#### YOUR OBJECTIVE
The listing below must be repeated word for word, without its pictures.

--- DATA BLOCK Enclosed Below ---

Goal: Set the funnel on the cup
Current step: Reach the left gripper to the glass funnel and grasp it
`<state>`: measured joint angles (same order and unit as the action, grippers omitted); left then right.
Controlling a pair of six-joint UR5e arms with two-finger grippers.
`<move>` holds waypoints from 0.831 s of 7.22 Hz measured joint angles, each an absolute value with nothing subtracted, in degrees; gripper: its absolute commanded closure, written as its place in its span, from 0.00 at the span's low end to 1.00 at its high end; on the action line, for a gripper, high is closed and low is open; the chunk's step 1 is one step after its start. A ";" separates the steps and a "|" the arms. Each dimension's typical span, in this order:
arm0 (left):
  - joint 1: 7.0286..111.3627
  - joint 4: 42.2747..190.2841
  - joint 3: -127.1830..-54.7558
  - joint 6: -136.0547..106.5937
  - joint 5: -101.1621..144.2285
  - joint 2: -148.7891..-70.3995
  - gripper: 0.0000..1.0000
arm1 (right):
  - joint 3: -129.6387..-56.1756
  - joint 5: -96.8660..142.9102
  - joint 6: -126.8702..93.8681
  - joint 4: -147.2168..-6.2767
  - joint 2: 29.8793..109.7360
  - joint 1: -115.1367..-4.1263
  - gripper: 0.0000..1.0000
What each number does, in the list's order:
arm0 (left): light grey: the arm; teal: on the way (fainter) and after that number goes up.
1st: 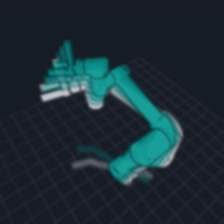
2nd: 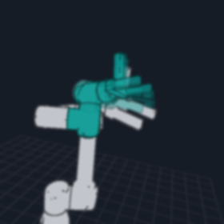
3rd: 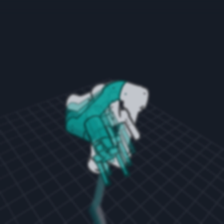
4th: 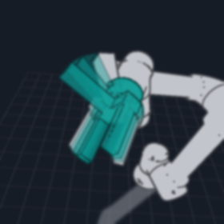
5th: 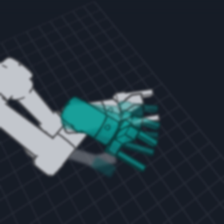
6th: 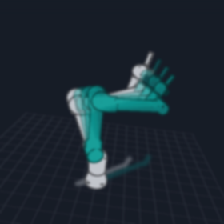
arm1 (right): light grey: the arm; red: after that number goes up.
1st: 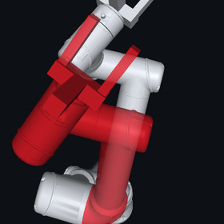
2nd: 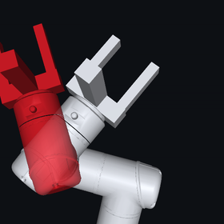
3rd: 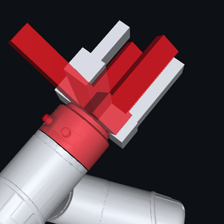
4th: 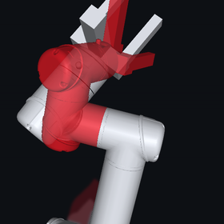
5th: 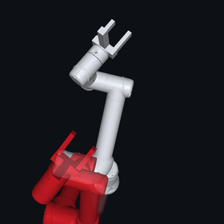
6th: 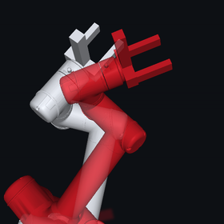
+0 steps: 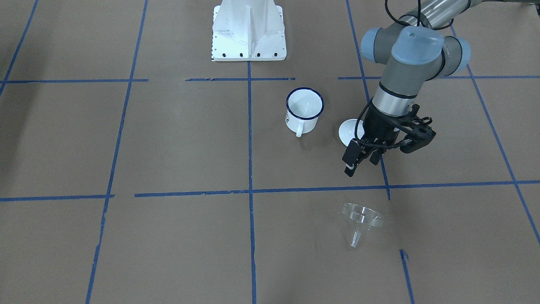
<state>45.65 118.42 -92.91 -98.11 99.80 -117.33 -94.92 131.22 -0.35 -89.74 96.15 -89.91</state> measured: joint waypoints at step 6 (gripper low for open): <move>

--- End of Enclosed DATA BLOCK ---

#### TASK OUTPUT
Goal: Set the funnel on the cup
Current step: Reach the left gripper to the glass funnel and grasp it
`<state>`: measured joint angles (same order and unit as the action, grippers omitted); left then right.
Controlling a pair of six-joint UR5e arms with two-finger grippers.
`<move>` holds waypoints from 0.831 s of 7.22 Hz measured joint angles, each an absolute value with nothing subtracted, in degrees; gripper: its absolute commanded closure, written as its place in its span, from 0.00 at the span's low end to 1.00 at its high end; on the action line, for a gripper, high is closed and low is open; the chunk's step 1 is one step after its start. A ";" separates the steps and a "|" the arms. Each dimension's typical span, in this order:
arm0 (left):
  - joint 1: 7.0286..111.3627
  - joint 4: 42.2747..190.2841
  - joint 3: -127.1830..-54.7558
  - joint 6: -136.0547..106.5937
  - joint 5: -101.1621..144.2285
  - joint 2: -148.7891..-70.3995
  - gripper: 0.0000..1.0000
arm1 (right):
  - joint 3: -129.6387..-56.1756
  - joint 5: -96.8660..142.9102
  - joint 6: -126.8702..93.8681
  - joint 4: -147.2168..-6.2767
  - joint 2: 29.8793..109.7360
  - joint 1: -115.1367..-4.1263
  - gripper: 0.0000..1.0000
What each number does, in the list's order:
arm0 (left): light grey: the arm; teal: on the way (fainter) and after that number goes up.
1st: 
2nd: 
3rd: 
4th: 
5th: 
6th: 
arm1 (right): light grey: the arm; red: after that number goes up.
1st: 
2nd: 
3rd: 
4th: 
5th: 
6th: 
+0 steps: 
<state>45.65 118.42 -92.91 -98.11 99.80 -117.33 -94.92 131.22 -0.35 -89.74 96.15 -89.91</state> measured: joint waypoints at step 6 (gripper low for open): <move>

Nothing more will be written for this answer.